More seriously, the limited military options are all but useless. Early on, the game gives you the option of sticking with peaceful missions or tackling tougher missions close to enemy territory. Given the first choice, your city is unlikely to face any more serious threat than fire or wild animals, both of which can be dealt with through the provision of specific watchtowers. Military missions, however, mean that you’re under regular attack from hostile forces, and your only defence is to build a fort. Sadly, the legions that then populate that fort are incredibly dumb and unresponsive – a fact made worse by fiddly controls and weak buildings that are all too susceptible to enemy attack. Too many times, an expensive temple or dock can be brought down in seconds while you try to mobilise the BC version of the Keystone Cops into action. Not since Black and White 2 have armed forces been so pitifully dopey. In fact, the best strategy seems to be to just leave your men standing at the point where the enemy continually appears, so they can mop them up as and when necessary. Now, I know CivCity: Rome doesn’t pretend to be Rome: Total War, but surely this could at least have been dealt with competently.
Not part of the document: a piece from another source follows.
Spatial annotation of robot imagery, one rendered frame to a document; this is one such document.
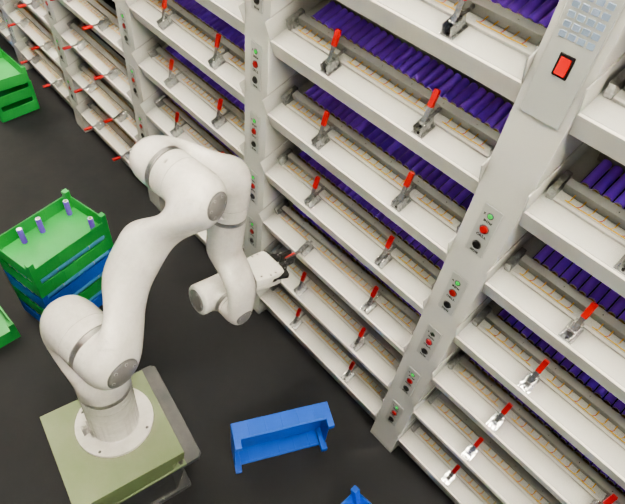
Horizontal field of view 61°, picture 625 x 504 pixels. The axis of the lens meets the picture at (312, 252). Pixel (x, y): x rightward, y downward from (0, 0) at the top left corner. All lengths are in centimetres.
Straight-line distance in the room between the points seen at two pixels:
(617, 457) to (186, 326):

Screenshot of CivCity: Rome gameplay showing ancient city management.

Finally, I can’t help feeling that the game is too stingy with the exciting stuff early on. Getting this right is always difficult for any developer – give the player too much to play with to begin with, and they either can’t learn the basics, or they don’t feel sufficiently rewarded later on. However, if I’m playing a Roman city builder, I don’t want to spend the first six hours acting like a provincial flunky in charge of a village or small town – I want to get the gladiators, build wonders, and see the Coliseum. Come on, chaps, a little spectacle in the early states wouldn’t go amiss.

Screenshot of CivCity: Rome gameplay showing ancient harbor.


You see, this seems endemic of CivCity: Rome’s problems – it just doesn’t try hard enough to get you excited in the short-term or grip you in the long-term. Instead, it settles for being a fun and engaging city builder with a nice modern look; the sort of game that earns such hackneyed phrases as “if you like the genre, you’ll like this”. And like it you will, but like, not love. It’s not the Brangelina of PC strategy games, nor the Jordan and Peter Andre, but something that sits squarely in-between. Anyone wanting something more than an amiable city builder would probably be better off waiting for the upcoming Caesar IV.


”’Verdict”’


The CivCity coupling is a brilliant idea, but the offspring doesn’t quite live up to that potential. It’s a decent, good looking city-building game, but not the stuff empires are made of.